### Supplied material
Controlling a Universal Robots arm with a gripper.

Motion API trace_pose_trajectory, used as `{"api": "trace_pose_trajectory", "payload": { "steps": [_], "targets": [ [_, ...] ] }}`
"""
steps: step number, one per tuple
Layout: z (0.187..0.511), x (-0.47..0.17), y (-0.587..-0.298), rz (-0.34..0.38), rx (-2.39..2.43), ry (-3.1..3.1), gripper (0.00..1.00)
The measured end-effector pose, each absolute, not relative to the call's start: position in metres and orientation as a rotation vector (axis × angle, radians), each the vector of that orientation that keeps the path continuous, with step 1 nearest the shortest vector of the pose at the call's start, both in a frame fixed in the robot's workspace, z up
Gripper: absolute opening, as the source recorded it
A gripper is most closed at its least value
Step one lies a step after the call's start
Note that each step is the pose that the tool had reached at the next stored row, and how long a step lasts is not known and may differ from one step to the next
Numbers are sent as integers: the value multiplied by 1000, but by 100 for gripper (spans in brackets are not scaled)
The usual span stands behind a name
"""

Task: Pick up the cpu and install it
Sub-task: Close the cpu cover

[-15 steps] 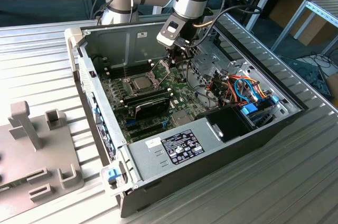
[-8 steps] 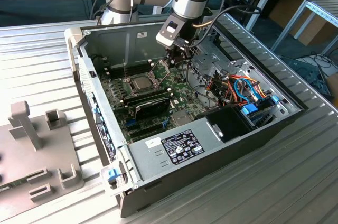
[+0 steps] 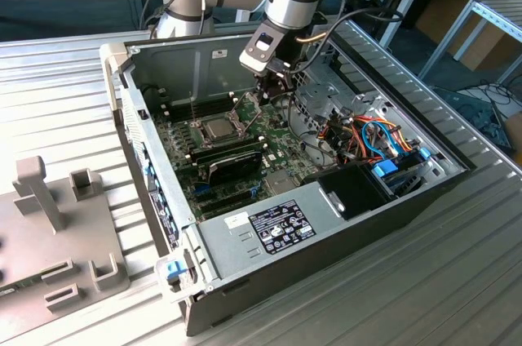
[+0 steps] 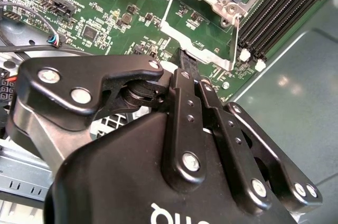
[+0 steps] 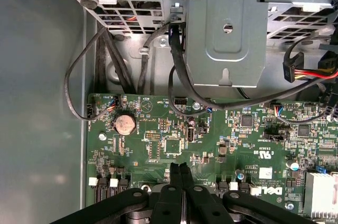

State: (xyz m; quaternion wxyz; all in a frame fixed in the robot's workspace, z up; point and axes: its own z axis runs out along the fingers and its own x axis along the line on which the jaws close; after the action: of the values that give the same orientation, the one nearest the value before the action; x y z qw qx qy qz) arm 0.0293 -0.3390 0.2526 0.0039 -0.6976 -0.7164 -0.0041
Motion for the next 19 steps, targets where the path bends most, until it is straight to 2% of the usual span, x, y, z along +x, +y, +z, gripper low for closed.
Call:
{"api": "trace_pose_trajectory", "payload": {
  "steps": [19],
  "targets": [
    [253,26,-339,-13,-2186,-2245,11]
  ]
}}
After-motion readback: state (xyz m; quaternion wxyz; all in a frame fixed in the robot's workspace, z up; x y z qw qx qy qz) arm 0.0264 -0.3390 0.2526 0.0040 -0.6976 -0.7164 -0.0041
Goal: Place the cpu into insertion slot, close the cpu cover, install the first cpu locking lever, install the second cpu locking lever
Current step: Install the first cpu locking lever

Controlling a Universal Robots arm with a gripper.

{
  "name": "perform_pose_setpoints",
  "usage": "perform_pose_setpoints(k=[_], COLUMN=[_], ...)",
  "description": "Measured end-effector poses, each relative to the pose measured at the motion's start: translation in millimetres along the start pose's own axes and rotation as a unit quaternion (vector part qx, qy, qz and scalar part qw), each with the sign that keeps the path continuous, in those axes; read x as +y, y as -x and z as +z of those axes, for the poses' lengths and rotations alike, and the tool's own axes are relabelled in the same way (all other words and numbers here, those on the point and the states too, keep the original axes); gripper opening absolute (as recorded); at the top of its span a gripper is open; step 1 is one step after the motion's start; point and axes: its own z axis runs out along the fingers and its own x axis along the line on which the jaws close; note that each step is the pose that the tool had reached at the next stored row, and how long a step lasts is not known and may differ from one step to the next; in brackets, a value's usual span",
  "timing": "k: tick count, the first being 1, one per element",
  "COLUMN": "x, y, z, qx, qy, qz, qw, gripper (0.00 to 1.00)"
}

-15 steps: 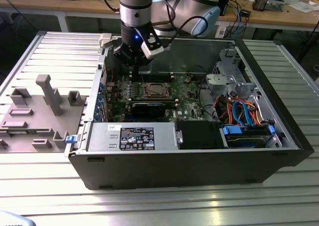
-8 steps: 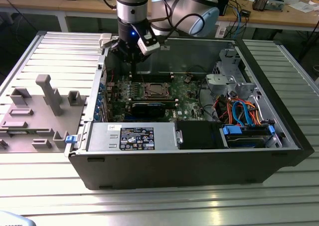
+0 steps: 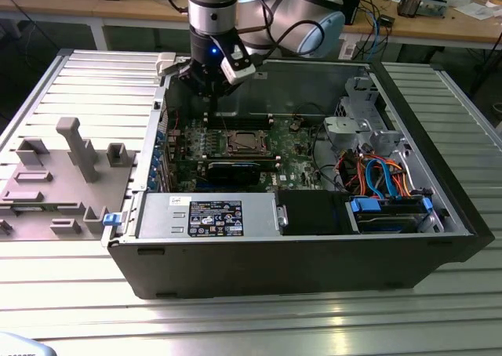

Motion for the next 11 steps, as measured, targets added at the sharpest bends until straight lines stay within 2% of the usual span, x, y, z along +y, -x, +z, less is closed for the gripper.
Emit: perform_pose_setpoints(k=[11], x=[-0.9], y=[9.6], z=[0.9], qx=[0.0000], qy=[0.0001], qz=[0.000], qw=[1.00000], gripper=[0.11])
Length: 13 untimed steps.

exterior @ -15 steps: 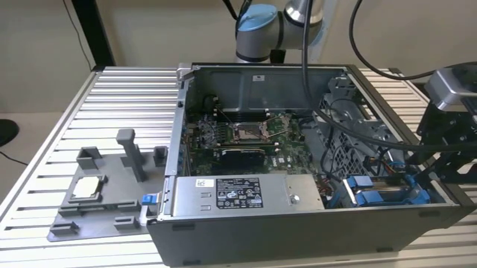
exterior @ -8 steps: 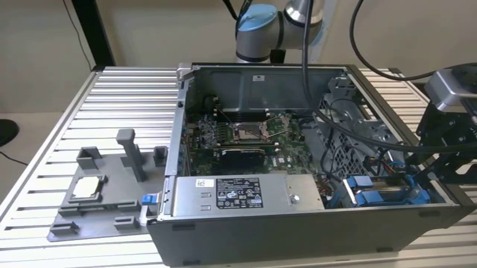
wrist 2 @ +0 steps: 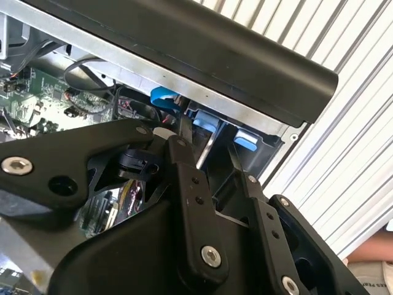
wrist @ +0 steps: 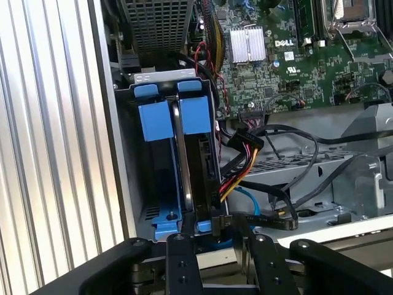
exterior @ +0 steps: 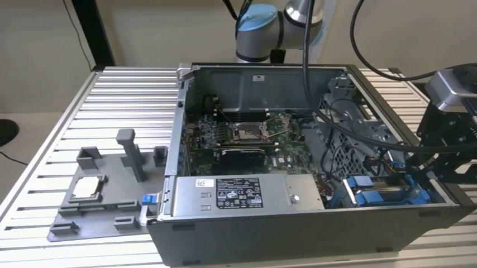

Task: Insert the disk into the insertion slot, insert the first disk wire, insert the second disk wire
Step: 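Insert the second disk wire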

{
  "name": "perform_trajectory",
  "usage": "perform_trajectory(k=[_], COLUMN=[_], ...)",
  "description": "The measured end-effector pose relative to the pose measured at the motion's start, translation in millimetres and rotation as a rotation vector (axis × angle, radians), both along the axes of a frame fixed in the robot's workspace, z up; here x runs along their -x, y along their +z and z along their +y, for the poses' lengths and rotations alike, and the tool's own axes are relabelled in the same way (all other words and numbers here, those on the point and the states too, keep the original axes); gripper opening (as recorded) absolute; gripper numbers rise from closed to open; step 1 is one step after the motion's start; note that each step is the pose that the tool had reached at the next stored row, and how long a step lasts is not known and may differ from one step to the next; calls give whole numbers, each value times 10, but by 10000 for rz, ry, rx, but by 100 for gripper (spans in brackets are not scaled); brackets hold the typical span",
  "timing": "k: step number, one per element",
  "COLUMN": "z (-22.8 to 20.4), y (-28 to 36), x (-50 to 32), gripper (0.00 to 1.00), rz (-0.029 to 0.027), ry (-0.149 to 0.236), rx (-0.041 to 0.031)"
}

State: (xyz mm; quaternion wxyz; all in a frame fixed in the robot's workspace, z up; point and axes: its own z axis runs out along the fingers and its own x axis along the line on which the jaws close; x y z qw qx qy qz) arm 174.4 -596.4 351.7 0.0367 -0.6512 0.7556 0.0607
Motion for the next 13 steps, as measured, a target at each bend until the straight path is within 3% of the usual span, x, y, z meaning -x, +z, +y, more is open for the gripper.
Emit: perform_trajectory(k=[13], z=[1], y=[-5], x=[0], gripper=[100], rz=[0], ry=[1], rx=[-23])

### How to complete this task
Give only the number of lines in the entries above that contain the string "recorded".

### Response below
3